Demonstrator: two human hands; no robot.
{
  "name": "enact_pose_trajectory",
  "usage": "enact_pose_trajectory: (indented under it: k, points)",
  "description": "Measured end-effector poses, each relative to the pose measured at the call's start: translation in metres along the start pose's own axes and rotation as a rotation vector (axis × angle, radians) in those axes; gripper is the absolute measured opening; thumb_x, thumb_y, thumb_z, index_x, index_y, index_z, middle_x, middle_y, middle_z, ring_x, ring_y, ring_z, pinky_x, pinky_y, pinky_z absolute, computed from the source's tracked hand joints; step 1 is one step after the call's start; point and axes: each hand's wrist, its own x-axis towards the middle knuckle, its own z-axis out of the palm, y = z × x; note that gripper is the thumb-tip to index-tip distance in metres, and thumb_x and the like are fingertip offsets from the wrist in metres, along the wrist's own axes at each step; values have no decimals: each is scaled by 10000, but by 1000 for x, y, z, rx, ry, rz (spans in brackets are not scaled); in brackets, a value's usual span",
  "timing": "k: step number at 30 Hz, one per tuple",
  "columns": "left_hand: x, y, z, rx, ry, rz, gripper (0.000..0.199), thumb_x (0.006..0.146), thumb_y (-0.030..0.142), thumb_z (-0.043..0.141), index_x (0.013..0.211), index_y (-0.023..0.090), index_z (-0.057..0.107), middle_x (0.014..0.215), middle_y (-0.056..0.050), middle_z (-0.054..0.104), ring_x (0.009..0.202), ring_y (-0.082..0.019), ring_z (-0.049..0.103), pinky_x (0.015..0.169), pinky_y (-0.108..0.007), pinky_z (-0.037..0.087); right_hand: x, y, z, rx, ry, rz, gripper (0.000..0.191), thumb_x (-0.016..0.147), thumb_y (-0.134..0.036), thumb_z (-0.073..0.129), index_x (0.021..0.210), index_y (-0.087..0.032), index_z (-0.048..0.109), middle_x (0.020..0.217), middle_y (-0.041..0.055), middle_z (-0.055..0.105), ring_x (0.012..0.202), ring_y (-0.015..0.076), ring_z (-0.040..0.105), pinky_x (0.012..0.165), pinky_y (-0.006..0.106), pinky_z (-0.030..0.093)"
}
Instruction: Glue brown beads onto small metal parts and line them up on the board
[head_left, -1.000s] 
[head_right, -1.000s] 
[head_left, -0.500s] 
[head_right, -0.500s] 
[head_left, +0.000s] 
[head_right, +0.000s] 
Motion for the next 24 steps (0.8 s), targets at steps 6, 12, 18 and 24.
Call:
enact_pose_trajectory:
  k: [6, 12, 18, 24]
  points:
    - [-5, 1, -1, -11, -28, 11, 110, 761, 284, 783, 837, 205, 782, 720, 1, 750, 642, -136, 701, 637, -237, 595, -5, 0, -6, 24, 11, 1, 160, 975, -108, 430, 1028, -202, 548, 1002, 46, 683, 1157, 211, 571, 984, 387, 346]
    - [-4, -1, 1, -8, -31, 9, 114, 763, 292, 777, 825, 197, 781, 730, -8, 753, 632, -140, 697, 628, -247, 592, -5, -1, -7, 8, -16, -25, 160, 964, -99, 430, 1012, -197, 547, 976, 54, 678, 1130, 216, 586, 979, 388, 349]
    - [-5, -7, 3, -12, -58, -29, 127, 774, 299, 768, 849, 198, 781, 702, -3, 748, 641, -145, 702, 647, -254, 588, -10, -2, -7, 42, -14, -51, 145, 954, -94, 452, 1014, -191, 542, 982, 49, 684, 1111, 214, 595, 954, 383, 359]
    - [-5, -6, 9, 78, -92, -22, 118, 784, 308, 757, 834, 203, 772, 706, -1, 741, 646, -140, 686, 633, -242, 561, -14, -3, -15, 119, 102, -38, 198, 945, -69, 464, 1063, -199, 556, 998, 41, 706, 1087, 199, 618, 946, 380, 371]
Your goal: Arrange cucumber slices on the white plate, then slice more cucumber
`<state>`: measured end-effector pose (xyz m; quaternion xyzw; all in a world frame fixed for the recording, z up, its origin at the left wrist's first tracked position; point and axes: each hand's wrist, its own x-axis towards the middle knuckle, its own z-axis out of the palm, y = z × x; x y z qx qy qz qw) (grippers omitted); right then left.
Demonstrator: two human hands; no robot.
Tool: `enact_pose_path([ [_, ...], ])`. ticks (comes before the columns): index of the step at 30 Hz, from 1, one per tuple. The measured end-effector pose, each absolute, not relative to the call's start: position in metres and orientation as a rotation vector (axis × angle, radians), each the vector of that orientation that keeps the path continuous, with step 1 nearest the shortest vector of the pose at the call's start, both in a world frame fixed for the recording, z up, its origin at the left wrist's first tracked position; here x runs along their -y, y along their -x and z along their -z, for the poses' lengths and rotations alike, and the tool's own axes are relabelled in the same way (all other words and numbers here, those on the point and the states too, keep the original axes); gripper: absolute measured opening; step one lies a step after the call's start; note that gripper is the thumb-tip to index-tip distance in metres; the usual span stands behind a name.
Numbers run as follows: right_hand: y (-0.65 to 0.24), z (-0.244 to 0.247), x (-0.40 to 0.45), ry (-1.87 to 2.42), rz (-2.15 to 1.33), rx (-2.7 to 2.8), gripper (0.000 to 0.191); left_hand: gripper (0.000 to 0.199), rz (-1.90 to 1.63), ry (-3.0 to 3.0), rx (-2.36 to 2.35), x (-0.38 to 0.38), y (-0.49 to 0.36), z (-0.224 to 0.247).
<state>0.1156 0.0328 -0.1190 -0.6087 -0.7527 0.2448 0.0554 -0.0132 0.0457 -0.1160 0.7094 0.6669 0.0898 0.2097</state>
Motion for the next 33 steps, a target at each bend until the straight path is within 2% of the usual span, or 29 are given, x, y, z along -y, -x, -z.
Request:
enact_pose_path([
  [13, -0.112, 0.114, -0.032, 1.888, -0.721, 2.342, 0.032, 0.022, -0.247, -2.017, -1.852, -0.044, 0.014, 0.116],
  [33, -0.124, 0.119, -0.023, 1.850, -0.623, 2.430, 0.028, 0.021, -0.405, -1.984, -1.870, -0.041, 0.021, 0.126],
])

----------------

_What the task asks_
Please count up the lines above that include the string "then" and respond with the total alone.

_Response box_
2